▸ **EXERCISE INSTRUCTIONS**
Transcribe the entire listing faithfully; every line must match the original.

++++ RECORDED DATA

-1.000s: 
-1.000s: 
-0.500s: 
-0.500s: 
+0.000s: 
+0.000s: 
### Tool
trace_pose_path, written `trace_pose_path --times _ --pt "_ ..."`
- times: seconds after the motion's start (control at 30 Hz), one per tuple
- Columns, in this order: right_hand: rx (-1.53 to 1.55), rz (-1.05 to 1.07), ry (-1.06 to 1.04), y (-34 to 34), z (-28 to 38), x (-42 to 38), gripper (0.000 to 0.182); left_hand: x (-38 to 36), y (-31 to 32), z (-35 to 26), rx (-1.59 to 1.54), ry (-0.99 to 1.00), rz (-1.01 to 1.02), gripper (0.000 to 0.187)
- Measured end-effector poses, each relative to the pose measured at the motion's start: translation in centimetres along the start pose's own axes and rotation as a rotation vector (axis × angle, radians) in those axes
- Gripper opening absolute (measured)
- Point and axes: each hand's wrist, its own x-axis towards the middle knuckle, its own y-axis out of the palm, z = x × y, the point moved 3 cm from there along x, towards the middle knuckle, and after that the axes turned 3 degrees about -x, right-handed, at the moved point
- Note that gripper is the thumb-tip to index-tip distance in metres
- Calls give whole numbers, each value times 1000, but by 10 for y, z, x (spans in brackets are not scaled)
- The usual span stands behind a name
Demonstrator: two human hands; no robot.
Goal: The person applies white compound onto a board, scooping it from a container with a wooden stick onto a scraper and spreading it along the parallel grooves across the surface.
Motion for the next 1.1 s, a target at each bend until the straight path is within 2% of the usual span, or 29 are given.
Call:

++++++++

▸ **RESULT FOR THIS TASK**
-1.000s: 
-1.000s: 
-0.500s: 
-0.500s: 
+0.000s: 
+0.000s: 
### Tool
trace_pose_path, written `trace_pose_path --times _ --pt "_ ..."`
- times: seconds after the motion's start (control at 30 Hz), one per tuple
- Columns, in this order: right_hand: rx (-1.53 to 1.55), rz (-1.05 to 1.07), ry (-1.06 to 1.04), y (-34 to 34), z (-28 to 38), x (-42 to 38), gripper (0.000 to 0.182); left_hand: x (-38 to 36), y (-31 to 32), z (-35 to 26), rx (-1.59 to 1.54), ry (-0.99 to 1.00), rz (-1.01 to 1.02), gripper (0.000 to 0.187)
- Measured end-effector poses, each relative to the pose measured at the motion's start: translation in centimetres along the start pose's own axes and rotation as a rotation vector (axis × angle, radians) in those axes
- Gripper opening absolute (measured)
- Point and axes: each hand's wrist, its own x-axis towards the middle knuckle, its own y-axis out of the palm, z = x × y, the point moved 3 cm from there along x, towards the middle knuckle, and after that the axes turned 3 degrees about -x, right-handed, at the moved point
- Note that gripper is the thumb-tip to index-tip distance in metres
- Calls give whole numbers, each value times 1000, but by 10 for y, z, x (spans in brackets are not scaled)
- The usual span stands behind a name
Demonstrator: two human hands; no robot.
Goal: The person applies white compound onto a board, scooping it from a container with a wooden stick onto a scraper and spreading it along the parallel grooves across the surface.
Motion for the next 1.1 s, a target at each bend until the straight path is within 2% of the usual span, or 29 are given.
Call:

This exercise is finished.